*** INFORMATION SUPPLIED ***

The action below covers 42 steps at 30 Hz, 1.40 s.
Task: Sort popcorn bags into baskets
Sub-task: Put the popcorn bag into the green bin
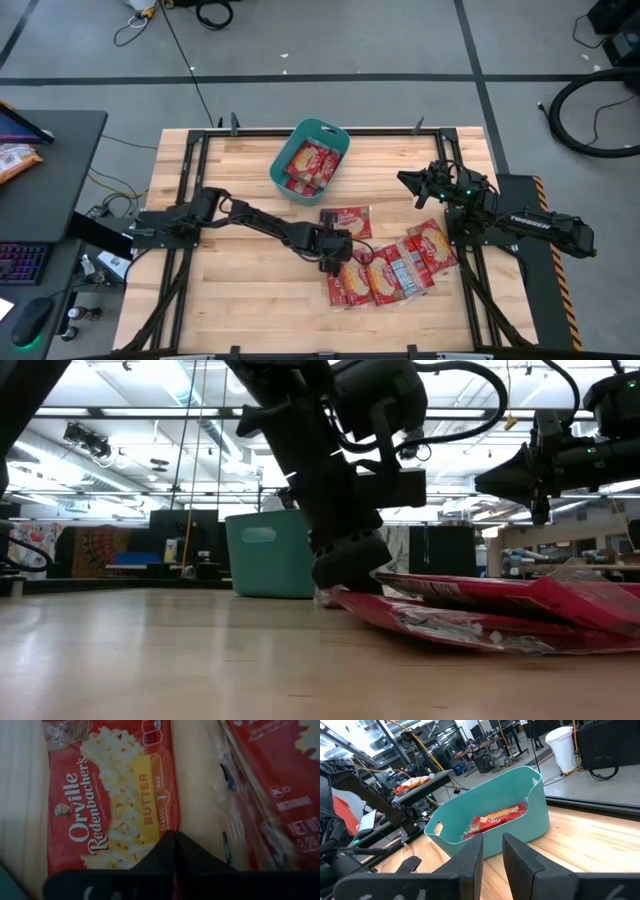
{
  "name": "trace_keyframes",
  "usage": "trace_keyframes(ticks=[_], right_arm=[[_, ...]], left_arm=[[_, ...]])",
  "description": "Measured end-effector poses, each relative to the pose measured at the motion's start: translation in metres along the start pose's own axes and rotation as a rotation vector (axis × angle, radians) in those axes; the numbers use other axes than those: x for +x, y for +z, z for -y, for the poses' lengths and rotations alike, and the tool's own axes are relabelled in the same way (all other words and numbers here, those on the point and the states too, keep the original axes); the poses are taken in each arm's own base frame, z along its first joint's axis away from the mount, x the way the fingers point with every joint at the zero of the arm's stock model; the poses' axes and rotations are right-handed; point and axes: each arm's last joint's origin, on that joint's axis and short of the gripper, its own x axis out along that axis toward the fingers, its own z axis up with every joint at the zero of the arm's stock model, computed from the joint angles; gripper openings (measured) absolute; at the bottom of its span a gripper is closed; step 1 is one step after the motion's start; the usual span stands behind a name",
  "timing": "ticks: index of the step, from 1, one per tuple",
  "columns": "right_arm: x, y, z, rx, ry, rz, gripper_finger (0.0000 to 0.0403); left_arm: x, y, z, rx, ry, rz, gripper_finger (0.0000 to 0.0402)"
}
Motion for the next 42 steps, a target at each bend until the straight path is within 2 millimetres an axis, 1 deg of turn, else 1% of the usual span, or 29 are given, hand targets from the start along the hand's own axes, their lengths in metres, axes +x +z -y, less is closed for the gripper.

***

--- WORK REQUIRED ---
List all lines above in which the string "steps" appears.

--- RESPONSE BELOW ---
The action below covers 42 steps at 30 Hz, 1.40 s.
Motion for the next 42 steps, a target at each bend until the straight path is within 2 millimetres an axis, 1 deg of turn, else 1% of the usual span, or 29 are given, hand targets from the start along the hand's own axes, their lengths in metres, axes +x +z -y, less is closed for the gripper.

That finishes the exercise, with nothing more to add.